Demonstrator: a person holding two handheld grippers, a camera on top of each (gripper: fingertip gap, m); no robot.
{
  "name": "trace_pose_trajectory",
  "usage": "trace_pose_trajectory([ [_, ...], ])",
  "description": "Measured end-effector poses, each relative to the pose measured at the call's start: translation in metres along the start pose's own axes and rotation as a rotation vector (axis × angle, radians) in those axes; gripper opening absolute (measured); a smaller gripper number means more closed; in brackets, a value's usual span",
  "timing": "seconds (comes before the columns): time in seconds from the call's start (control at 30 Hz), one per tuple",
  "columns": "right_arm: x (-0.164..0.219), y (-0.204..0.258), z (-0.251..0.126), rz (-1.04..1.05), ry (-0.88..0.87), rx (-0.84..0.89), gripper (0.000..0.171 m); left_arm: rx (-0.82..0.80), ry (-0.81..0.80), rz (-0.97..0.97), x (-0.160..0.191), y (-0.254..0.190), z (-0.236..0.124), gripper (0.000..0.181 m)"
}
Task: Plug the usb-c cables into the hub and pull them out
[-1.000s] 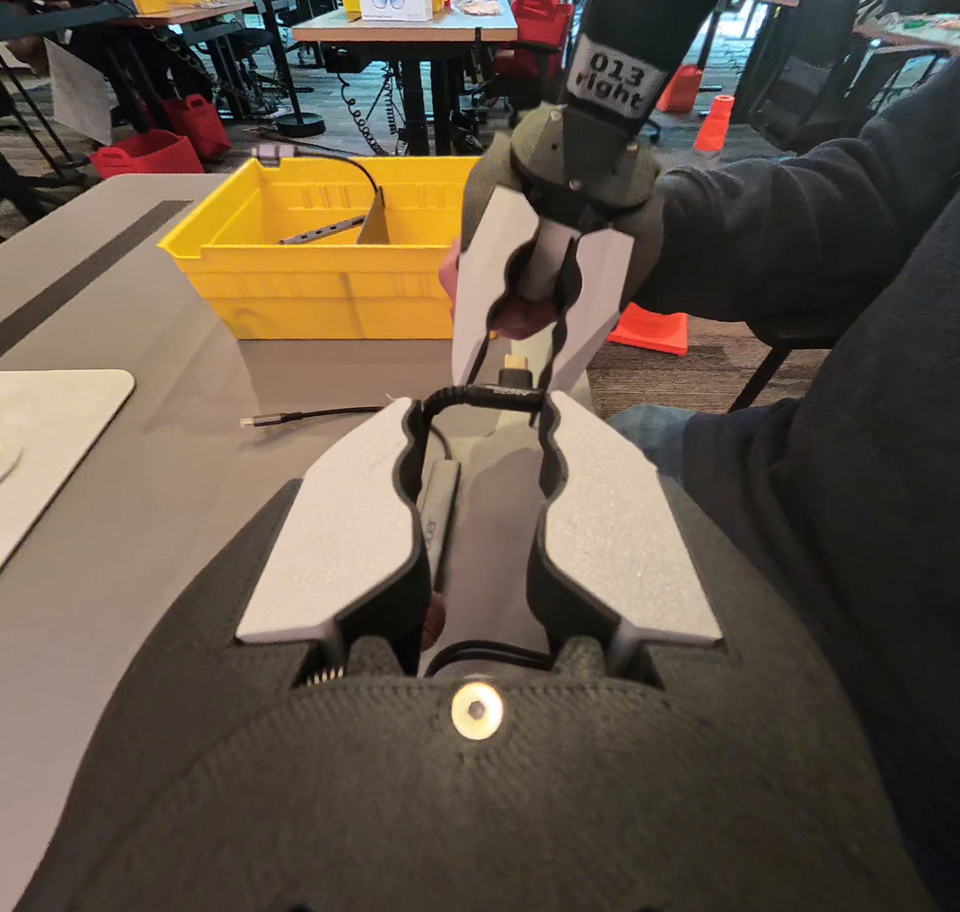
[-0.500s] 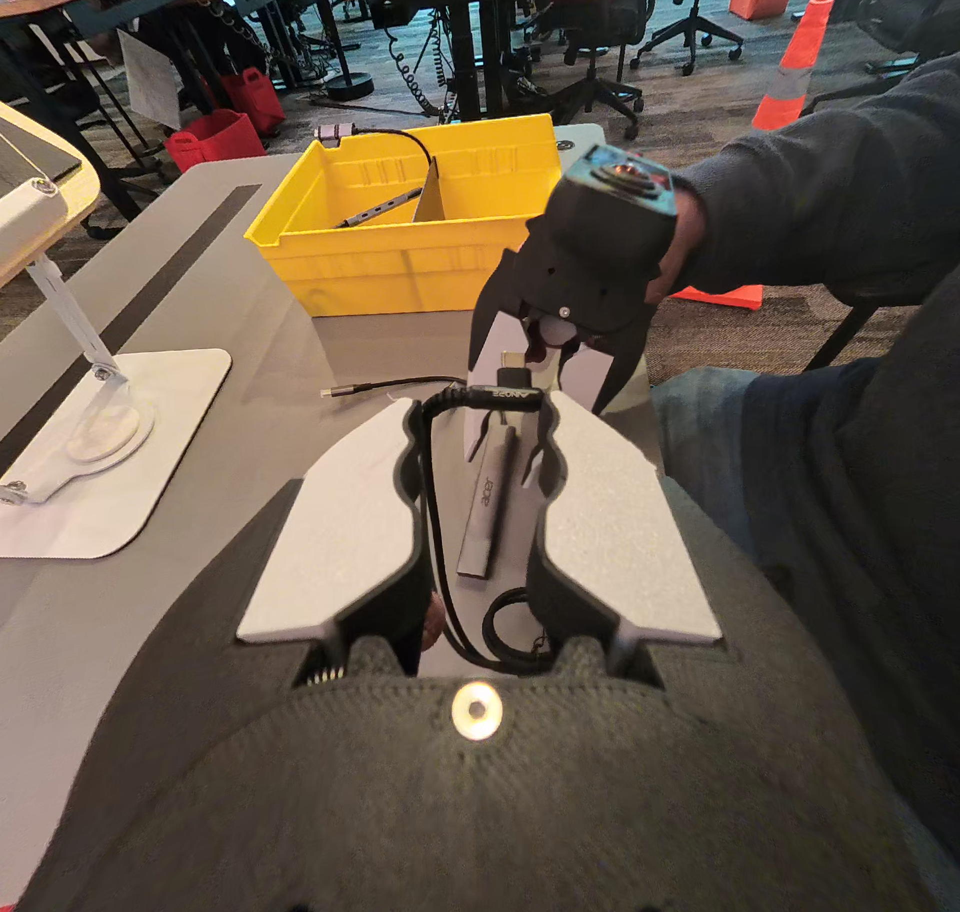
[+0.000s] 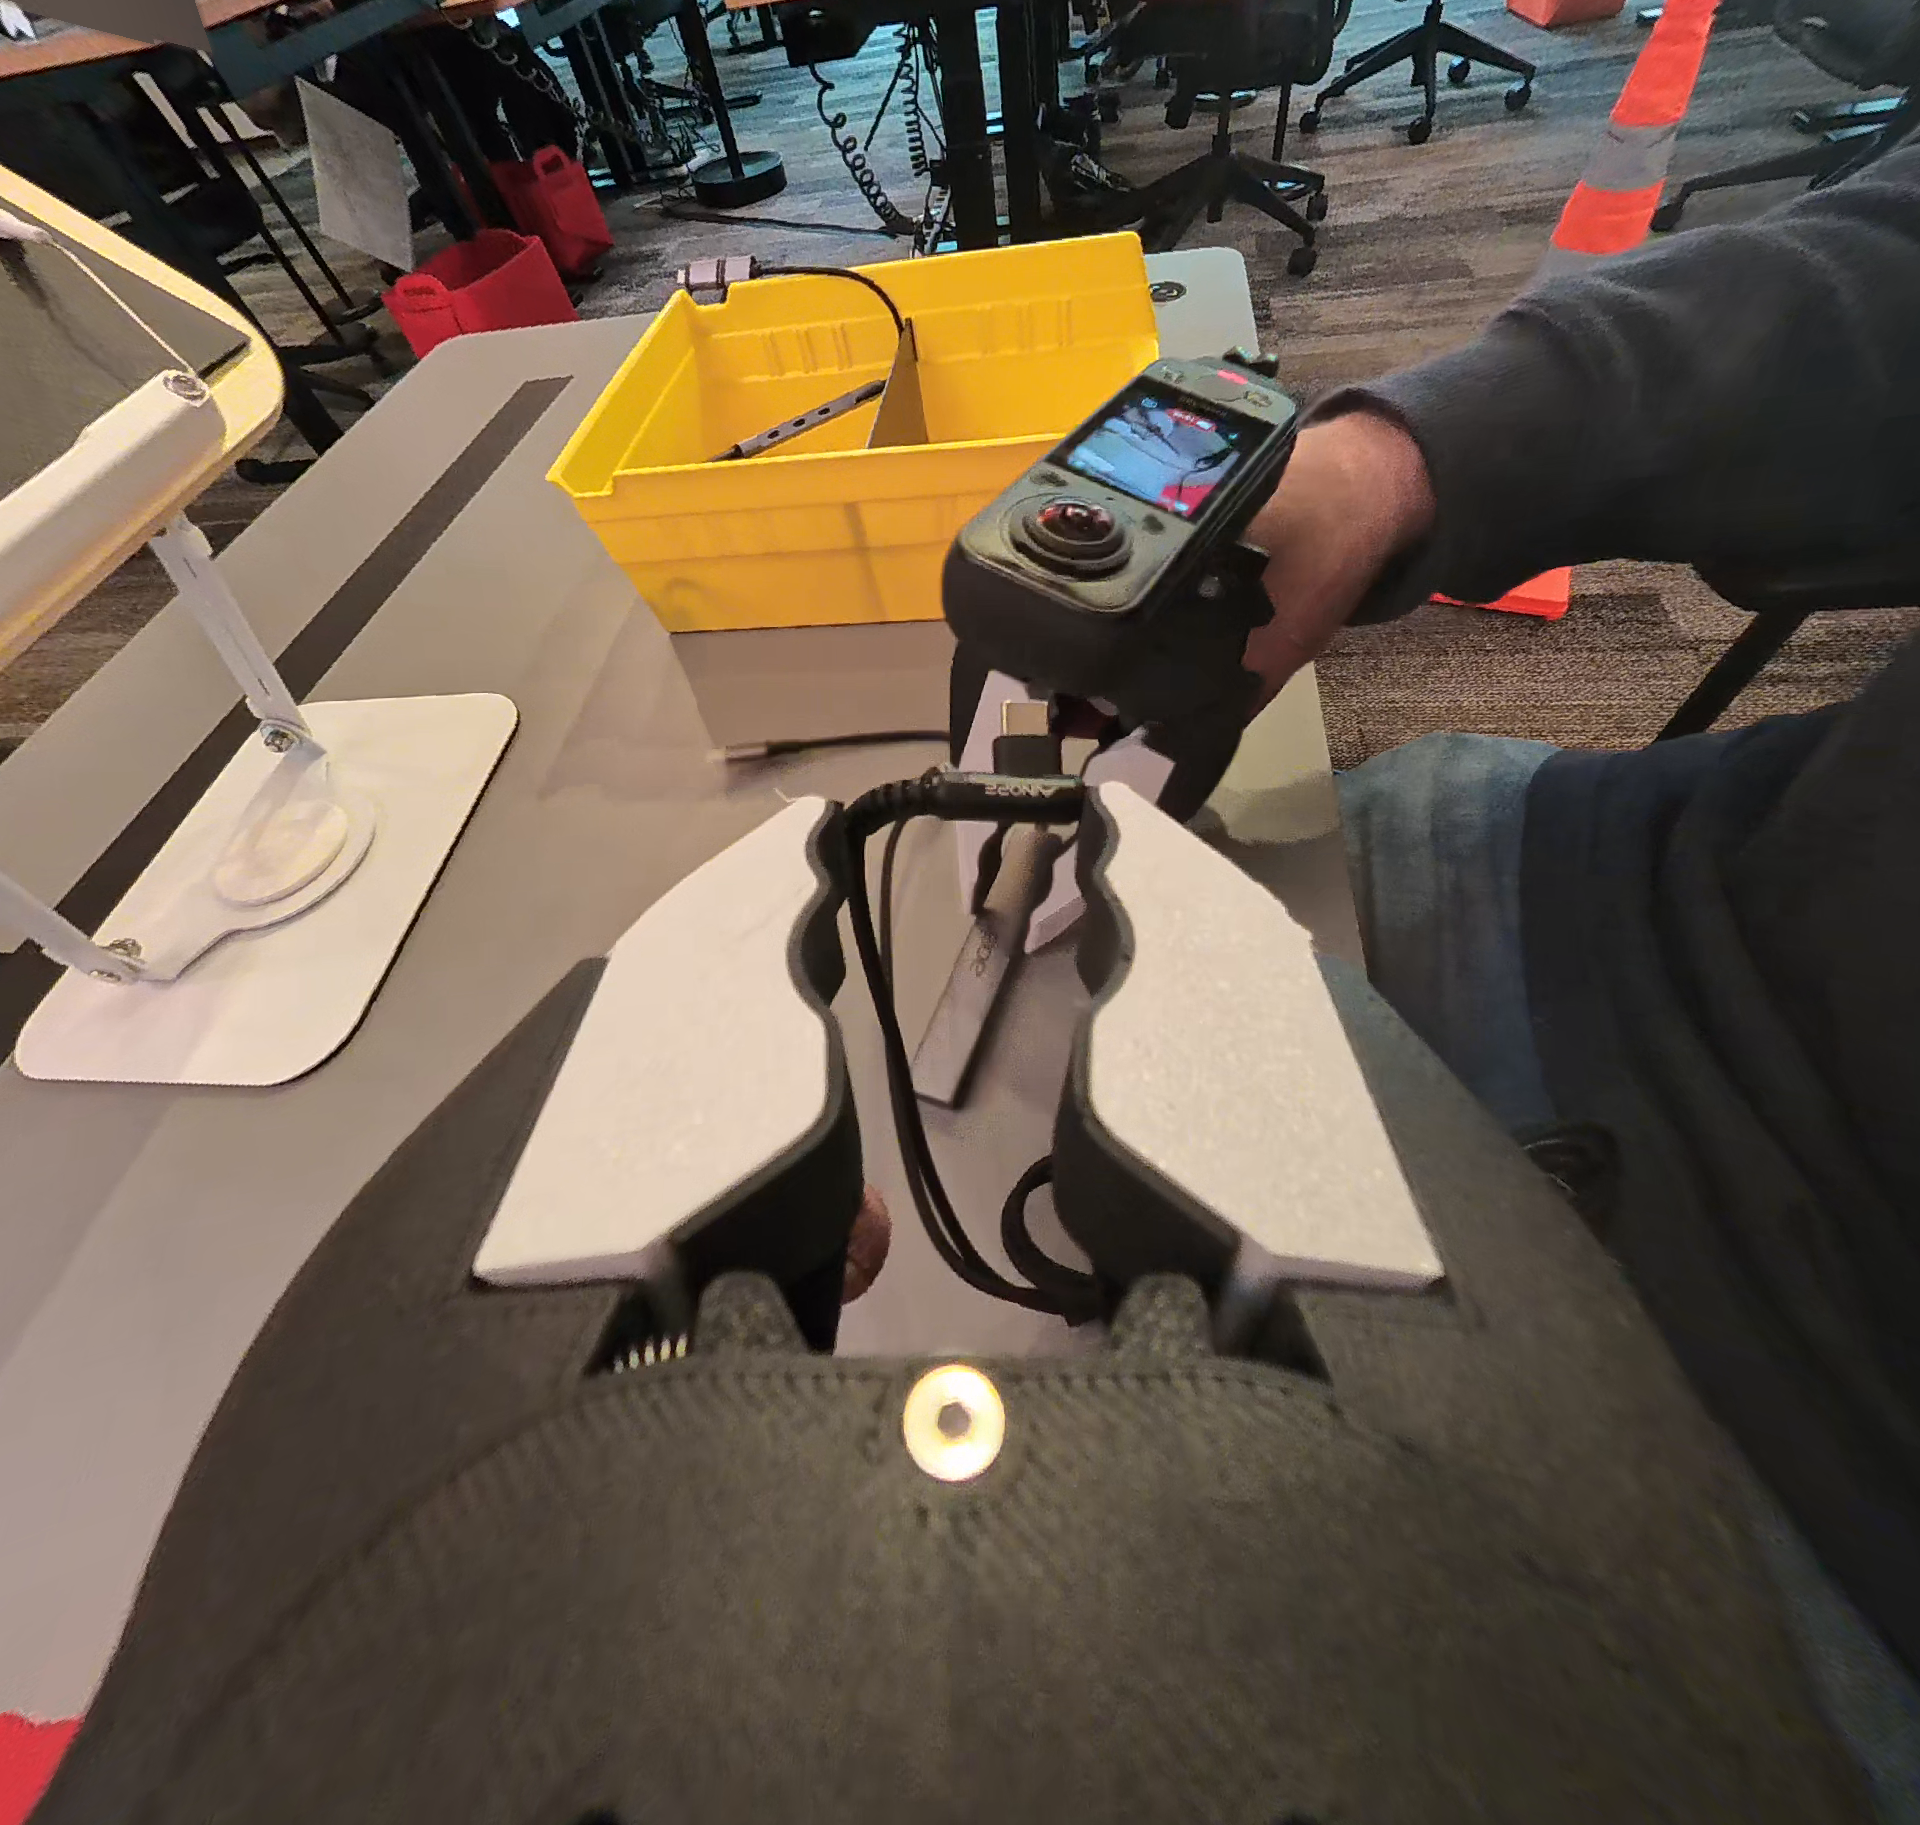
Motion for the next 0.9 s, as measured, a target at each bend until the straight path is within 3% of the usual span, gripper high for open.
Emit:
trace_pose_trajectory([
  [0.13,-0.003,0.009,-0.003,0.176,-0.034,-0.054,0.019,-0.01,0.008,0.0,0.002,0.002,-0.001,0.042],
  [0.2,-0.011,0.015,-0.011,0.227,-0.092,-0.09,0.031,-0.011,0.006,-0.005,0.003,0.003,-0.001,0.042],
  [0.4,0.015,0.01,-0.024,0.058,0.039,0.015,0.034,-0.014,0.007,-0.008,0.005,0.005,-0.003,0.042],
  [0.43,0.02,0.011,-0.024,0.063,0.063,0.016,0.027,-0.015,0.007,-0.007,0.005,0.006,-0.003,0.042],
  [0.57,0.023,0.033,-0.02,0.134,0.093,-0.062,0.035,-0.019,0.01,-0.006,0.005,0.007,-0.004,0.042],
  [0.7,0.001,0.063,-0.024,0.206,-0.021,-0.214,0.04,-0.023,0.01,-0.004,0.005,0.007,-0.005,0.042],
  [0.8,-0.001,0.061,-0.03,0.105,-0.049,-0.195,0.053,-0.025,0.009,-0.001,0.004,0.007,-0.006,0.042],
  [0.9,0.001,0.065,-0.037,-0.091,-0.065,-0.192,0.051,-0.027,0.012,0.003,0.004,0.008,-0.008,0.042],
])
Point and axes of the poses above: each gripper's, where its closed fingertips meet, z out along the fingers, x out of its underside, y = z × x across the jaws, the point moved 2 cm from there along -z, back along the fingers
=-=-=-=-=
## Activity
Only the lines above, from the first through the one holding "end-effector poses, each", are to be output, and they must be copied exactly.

## Exercise response
Demonstrator: a person holding two handheld grippers, a camera on top of each (gripper: fingertip gap, m); no robot.
{
  "name": "trace_pose_trajectory",
  "usage": "trace_pose_trajectory([ [_, ...], ])",
  "description": "Measured end-effector poses, each relative to the pose measured at the call's start: translation in metres along the start pose's own axes and rotation as a rotation vector (axis × angle, radians) in those axes; gripper opening absolute (measured); a smaller gripper number means more closed; in brackets, a value's usual span",

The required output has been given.